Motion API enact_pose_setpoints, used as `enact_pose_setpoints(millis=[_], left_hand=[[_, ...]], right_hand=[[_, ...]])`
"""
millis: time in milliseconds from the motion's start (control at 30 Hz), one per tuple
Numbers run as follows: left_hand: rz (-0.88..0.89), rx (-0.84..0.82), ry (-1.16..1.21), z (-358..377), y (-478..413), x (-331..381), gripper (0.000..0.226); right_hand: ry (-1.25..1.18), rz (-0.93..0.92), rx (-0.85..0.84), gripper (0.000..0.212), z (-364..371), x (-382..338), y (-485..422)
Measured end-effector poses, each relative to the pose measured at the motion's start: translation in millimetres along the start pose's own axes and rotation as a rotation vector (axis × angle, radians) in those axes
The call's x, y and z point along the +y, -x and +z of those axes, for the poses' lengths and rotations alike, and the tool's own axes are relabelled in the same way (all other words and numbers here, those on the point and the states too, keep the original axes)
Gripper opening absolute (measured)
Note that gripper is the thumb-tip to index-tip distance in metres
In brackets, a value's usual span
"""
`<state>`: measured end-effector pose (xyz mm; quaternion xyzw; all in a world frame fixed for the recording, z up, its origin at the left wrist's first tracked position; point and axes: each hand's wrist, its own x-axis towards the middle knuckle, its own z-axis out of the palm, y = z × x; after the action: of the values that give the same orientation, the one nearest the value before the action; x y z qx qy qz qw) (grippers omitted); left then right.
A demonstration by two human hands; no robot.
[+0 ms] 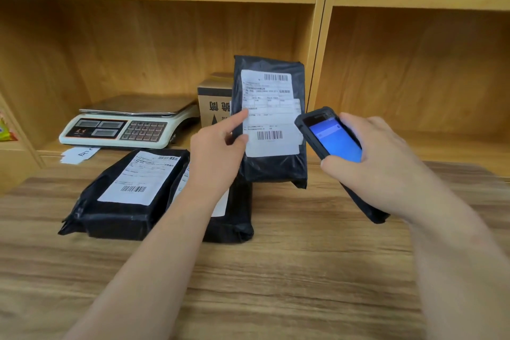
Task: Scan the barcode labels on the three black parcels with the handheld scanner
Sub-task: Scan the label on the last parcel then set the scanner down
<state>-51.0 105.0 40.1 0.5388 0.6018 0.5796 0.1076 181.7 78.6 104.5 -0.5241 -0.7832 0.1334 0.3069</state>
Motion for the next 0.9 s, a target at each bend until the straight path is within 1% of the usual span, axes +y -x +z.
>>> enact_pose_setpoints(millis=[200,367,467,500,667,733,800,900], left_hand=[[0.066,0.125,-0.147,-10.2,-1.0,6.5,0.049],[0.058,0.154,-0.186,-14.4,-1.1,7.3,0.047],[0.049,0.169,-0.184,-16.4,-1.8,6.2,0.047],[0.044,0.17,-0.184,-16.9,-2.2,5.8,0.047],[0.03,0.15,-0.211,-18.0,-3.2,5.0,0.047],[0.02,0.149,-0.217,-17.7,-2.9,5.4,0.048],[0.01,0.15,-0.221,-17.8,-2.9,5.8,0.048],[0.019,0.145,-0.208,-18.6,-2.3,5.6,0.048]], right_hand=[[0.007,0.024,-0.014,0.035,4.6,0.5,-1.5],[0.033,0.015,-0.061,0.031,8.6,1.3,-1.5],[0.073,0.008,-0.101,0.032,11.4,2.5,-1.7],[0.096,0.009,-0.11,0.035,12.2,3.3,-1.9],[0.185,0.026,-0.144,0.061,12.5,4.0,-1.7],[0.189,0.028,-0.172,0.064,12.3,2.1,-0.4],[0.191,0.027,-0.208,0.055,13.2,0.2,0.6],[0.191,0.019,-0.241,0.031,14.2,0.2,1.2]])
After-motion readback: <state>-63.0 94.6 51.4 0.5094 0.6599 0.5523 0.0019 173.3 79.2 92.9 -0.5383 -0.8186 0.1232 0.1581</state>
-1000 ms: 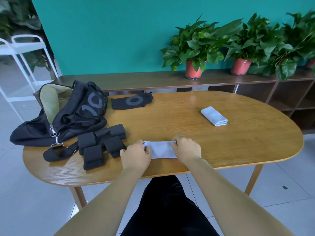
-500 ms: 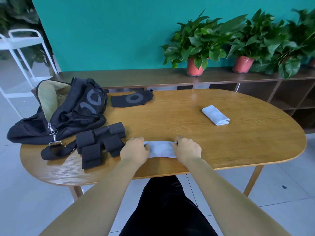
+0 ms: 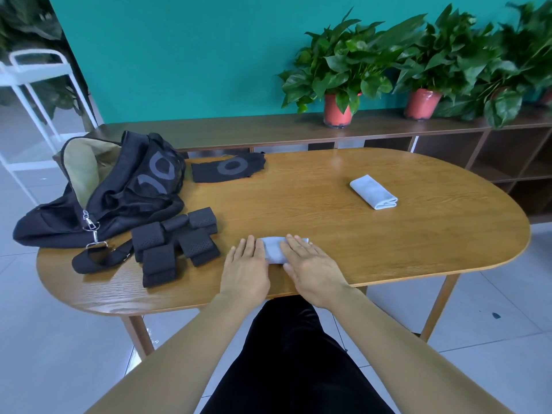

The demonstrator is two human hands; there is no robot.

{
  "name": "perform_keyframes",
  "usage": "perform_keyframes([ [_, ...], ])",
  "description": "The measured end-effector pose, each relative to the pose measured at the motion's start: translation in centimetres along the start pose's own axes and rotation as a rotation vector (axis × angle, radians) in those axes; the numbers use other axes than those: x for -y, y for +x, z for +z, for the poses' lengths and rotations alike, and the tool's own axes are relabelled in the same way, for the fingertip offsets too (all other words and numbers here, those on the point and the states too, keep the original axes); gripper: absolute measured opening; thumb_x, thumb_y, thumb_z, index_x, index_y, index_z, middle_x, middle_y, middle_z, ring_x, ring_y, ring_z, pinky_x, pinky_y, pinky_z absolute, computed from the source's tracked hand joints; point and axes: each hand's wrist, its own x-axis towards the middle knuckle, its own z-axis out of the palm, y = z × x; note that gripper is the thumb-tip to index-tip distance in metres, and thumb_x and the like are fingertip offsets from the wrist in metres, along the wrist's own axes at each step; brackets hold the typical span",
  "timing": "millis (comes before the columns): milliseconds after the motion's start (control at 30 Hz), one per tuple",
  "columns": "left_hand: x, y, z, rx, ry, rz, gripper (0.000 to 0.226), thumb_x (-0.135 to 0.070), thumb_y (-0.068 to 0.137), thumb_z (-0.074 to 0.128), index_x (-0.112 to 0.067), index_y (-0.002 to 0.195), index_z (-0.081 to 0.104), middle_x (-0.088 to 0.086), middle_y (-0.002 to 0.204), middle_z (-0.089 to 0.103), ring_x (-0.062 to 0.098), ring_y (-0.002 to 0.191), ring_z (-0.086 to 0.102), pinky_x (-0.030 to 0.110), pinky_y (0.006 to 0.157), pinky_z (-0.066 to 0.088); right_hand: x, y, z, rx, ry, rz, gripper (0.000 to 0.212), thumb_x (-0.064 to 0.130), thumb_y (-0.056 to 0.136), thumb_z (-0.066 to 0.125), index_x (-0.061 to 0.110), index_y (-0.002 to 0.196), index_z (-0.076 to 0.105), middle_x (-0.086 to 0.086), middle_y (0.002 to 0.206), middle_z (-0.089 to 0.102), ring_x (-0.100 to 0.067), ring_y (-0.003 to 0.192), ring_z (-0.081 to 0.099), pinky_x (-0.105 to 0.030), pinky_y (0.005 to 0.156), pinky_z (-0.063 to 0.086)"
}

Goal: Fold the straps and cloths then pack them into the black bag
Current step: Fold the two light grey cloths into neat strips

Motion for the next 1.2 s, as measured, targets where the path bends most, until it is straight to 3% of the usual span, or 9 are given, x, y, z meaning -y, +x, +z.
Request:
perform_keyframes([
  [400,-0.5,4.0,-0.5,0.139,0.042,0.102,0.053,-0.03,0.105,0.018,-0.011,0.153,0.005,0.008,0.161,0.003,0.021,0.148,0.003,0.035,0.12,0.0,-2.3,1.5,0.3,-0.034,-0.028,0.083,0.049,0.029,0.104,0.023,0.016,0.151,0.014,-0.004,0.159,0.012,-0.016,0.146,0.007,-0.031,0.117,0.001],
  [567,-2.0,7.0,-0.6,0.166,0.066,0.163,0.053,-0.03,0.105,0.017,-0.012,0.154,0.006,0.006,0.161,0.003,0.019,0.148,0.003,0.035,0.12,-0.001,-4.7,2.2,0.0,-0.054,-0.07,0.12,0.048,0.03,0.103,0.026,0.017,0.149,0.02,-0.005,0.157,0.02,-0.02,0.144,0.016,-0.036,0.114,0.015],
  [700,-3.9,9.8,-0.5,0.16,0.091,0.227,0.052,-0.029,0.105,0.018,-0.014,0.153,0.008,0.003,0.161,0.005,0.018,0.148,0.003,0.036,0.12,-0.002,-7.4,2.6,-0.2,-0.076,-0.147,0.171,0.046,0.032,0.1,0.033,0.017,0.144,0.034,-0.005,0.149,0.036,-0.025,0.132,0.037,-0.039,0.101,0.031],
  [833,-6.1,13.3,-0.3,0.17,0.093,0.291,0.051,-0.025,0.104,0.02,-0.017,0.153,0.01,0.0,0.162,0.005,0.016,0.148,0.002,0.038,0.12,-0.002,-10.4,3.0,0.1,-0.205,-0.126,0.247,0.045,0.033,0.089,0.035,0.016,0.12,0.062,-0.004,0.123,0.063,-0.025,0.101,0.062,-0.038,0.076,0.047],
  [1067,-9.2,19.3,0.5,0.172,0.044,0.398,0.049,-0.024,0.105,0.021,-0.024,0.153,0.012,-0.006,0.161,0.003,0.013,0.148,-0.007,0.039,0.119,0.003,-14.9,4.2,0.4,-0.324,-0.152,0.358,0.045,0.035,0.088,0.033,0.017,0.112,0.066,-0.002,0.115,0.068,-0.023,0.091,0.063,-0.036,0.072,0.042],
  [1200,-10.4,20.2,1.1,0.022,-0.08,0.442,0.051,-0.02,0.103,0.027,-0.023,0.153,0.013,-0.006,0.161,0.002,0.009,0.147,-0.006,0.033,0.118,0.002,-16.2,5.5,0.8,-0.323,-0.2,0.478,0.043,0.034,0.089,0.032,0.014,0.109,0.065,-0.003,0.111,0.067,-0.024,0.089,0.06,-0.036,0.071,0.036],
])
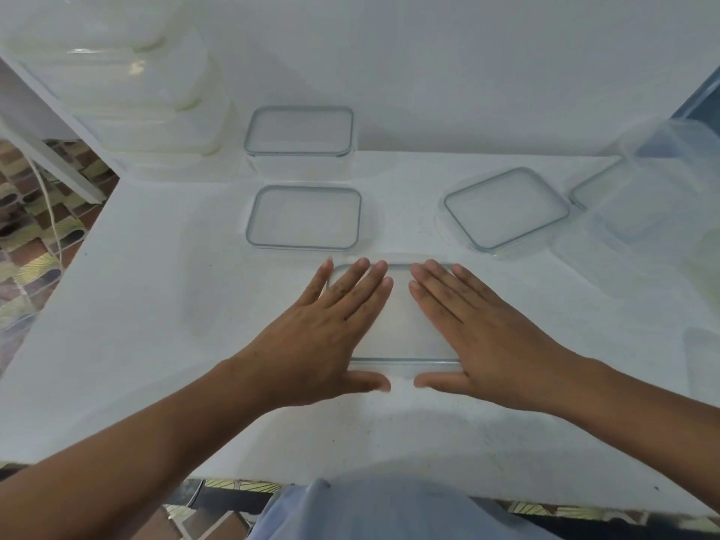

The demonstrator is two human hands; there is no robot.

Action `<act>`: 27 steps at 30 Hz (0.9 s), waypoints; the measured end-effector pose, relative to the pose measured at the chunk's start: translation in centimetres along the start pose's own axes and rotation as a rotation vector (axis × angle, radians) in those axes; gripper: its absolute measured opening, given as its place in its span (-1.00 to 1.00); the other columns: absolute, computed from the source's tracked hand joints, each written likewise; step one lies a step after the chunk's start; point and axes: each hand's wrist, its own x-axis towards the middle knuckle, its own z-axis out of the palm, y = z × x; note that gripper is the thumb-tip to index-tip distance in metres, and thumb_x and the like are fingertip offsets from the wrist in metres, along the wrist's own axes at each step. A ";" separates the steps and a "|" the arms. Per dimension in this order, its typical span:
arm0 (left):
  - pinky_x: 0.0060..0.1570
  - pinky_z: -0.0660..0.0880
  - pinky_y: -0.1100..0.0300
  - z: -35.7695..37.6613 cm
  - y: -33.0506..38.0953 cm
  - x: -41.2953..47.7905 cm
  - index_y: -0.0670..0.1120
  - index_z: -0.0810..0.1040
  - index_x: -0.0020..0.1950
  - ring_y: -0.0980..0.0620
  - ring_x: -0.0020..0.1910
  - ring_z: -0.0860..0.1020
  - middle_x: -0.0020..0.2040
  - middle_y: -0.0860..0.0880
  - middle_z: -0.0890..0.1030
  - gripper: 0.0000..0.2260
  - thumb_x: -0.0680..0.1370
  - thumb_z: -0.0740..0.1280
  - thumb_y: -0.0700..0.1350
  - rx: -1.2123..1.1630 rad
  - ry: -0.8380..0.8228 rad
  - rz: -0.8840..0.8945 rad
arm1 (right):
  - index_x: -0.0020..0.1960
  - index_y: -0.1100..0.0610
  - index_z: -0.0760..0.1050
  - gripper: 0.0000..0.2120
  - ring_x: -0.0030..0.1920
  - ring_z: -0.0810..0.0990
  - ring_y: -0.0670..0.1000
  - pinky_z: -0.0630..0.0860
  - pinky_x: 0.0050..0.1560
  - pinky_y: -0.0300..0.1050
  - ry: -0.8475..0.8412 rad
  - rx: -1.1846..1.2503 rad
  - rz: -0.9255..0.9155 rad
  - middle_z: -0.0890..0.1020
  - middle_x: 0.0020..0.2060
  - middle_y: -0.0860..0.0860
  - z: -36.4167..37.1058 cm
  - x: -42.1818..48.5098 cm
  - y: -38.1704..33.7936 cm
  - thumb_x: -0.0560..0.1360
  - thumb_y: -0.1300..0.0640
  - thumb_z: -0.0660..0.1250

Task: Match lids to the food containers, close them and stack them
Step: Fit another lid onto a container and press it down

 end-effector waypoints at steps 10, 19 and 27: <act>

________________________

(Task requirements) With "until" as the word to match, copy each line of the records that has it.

(Final answer)
Motion for the next 0.9 s, a target at each bend until the straight path is within 1% of the usual span, axes +y -x +z.
Motion for the next 1.2 s, as measured, targets where the path bends most, until it is straight to 3% of the usual span, or 9 are given, x, y, z meaning -y, +x, +z.

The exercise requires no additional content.